What types of challenges does the field of sustainable materials face? 

There are many challenges. One of the biggest is confidence and public perception, because no matter how great your technology might be or how well you can clean and recycle something, the final question comes down to whether the public trusts it and whether a customer is going to buy it and use it.

Consumer behavior drives demands, and at NPL, as the national metrology institute, we know that it is our responsibility to step up and be impartial, be non-biased and support the industry to achieve the best outcomes.

Another major challenge is standards. Namely, which standards? Are you concerned with industry standards, UK standards, EU standards or pharmacopeia standards? It’s not necessarily about the first part of the supply chain and where the waste is collected and processed; it’s more about the end, where that material is remanufactured into products that are ready to sell to market. If that happens in the EU market, then we need to think about EU laws and standards. But if all that material is going to America, then we have to talk about the American Society for Testing and Materials (ASTM) standards. The harmonization of these standards can be quite challenging and there is currently no solution for this, but it is something we need to be aware is an issue.

If I want to sell a piece of packaging material made from bioplastics in Germany, then I go to Germany to do the testing. But then, if I want to sell in Australia, I must travel there and send my sample there, and this can take months and thousands of dollars to do the test. Then I want to know if it’s also suitable for the UK market – but are there any labs in the UK that will do this measurement? And so forth.

This line of reasoning is why there are sometimes questions around whether standards prevent or promote circularity and sustainability. It is a two-way street – I sit in the International Organization for Standardization committee that contributes to the write-up of these standards – but I always encourage industry to get involved in this process; the more companies involved, the better the standards. We cannot all work in isolation – NPL, the government, industry partners and policymakers need to work together.

Looking to the future, how do you see sustainable and circular materials evolving over the next 5–10 years?

I do think we are on the right track. It is very fascinating to see the public and the government recognizing the importance of protecting our environment. There are policies that drive this area and there are also government funds that are going into supporting sustainability. The general public now has much more choice; when I go to the supermarket, I now have the choice of deciding between a biodegradable diaper for my child versus diapers that are made using fossil fuels, and I would choose that biodegradable diaper, happy in the knowledge that I am doing one little thing better for the environment.

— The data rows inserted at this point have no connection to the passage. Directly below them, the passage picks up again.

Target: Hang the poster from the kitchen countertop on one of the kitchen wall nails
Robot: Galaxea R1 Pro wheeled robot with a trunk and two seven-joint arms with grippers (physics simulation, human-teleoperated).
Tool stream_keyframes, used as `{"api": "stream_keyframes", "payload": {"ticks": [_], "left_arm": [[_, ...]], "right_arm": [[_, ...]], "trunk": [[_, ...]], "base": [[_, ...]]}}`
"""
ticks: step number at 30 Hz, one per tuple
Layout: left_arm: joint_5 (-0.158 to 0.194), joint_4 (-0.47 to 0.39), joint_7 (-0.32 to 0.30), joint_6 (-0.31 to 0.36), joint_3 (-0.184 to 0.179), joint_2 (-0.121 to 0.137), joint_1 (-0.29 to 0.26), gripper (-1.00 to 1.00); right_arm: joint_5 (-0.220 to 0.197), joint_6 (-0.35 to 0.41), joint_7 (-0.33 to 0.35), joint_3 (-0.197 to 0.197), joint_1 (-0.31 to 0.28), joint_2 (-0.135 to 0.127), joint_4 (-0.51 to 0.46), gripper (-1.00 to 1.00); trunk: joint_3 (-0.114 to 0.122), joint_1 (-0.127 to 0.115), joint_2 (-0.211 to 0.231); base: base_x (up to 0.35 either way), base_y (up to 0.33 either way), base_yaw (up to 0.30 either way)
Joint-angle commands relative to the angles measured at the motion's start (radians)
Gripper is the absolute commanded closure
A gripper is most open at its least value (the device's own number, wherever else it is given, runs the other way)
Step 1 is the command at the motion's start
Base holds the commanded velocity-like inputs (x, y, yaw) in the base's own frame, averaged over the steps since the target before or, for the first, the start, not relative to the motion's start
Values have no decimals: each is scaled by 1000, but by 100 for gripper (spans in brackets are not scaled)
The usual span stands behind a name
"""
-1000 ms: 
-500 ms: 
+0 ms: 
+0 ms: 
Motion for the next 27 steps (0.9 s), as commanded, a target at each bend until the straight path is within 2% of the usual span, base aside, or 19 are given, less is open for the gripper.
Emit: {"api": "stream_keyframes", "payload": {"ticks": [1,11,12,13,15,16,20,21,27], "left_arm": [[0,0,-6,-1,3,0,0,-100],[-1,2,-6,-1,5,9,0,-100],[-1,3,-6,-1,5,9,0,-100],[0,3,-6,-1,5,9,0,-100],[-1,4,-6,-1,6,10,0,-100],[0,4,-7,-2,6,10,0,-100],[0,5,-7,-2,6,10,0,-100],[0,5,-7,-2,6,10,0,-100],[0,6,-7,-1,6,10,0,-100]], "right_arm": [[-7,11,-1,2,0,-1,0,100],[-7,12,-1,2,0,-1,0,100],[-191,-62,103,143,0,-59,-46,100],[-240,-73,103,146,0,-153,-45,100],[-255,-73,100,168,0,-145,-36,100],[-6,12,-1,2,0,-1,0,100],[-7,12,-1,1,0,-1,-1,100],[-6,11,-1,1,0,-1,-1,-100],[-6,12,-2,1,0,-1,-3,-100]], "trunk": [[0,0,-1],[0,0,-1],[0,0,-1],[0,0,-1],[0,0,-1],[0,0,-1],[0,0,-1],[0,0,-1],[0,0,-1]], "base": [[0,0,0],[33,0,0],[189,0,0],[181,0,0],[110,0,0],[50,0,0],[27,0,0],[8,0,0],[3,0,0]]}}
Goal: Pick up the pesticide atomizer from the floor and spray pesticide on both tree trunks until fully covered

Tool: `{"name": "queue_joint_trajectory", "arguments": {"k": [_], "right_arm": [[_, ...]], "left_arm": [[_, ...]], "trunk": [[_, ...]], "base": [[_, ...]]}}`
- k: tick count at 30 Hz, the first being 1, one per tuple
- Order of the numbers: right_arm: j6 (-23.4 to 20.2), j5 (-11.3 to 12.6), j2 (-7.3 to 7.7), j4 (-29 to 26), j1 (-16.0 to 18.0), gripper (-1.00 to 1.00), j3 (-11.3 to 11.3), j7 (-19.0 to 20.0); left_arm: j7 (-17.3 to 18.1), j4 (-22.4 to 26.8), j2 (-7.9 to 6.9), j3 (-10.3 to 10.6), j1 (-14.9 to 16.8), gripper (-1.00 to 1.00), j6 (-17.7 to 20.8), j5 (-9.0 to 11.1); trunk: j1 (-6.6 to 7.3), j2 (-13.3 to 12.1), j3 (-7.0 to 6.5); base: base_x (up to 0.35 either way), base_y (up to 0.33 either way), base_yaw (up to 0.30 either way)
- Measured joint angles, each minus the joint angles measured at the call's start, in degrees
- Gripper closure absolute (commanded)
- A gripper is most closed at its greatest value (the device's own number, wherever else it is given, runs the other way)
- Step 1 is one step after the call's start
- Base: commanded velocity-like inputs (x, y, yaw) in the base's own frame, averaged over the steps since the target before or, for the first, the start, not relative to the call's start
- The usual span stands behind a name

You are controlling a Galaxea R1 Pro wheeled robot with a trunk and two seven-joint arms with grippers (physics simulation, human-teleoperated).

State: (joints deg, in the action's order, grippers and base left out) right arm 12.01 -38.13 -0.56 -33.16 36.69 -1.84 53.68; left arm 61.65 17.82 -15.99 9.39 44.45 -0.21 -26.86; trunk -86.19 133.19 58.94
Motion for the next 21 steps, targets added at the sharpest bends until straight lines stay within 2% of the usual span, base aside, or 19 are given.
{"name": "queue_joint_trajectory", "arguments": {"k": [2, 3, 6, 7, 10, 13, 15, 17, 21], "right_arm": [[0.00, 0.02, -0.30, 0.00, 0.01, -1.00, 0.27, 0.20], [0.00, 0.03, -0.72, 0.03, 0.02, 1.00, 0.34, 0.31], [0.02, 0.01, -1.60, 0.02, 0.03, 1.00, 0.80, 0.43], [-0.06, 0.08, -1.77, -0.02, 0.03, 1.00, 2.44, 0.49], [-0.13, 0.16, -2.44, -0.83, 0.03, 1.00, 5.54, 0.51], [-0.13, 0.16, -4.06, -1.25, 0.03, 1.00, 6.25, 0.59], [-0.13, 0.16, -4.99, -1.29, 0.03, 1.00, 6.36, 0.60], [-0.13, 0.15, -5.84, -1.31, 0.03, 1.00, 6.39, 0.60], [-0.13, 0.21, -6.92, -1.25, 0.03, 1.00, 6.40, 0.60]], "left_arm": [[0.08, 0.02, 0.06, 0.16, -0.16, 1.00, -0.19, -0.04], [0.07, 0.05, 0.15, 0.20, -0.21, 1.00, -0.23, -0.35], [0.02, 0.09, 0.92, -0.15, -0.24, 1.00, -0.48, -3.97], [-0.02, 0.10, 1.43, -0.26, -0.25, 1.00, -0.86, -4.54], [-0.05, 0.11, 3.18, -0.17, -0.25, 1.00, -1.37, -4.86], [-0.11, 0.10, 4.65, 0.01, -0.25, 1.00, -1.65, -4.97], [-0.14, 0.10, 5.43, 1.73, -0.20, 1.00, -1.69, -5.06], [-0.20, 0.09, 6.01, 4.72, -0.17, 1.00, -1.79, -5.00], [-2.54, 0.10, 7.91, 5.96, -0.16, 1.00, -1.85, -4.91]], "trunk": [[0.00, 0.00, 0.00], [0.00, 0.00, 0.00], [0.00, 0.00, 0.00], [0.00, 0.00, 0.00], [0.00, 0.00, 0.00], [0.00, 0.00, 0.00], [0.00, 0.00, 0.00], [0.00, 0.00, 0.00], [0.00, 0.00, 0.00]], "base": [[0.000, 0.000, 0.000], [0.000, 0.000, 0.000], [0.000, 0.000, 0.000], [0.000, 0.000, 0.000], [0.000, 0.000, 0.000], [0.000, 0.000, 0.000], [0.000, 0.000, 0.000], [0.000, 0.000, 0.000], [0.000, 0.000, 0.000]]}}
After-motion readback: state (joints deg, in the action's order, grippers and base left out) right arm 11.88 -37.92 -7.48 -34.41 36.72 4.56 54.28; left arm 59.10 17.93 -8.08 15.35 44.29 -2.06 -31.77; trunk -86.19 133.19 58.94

I think it is also critical for the next generation to be educated on this, because in the next 10 years, they will be the buyers of future cars, smartphones and such. If they think that sustainability, circularity and energy-saving is cool, then that would be a great push for the market at this moment.

In the next 5–10 years, I believe we will see a lot more adoption and acceleration in sustainable innovations – not only on the materials side, but also on the manufacturing side. In the UK, for example, we have a lot of amazing technology and small and medium enterprises, so it will be a case of thinking about how we can step up and be in a world-leading position for promoting sustainability. That means working with international partners to promote our technology and to really think about manufacturing at scale.

Of course, this also makes the supply chain more complicated, but this is something that people need to embrace as well. People need to think about the supply chain and analyze where there is leakage. For example, if you are treating a material, where is your byproduct going to go? Are you just dumping it into the ocean or do you have a plan in place to treat this as well? I would welcome more government support in this area.

But in short, I am really looking forward to seeing a better future and a more sustainable world.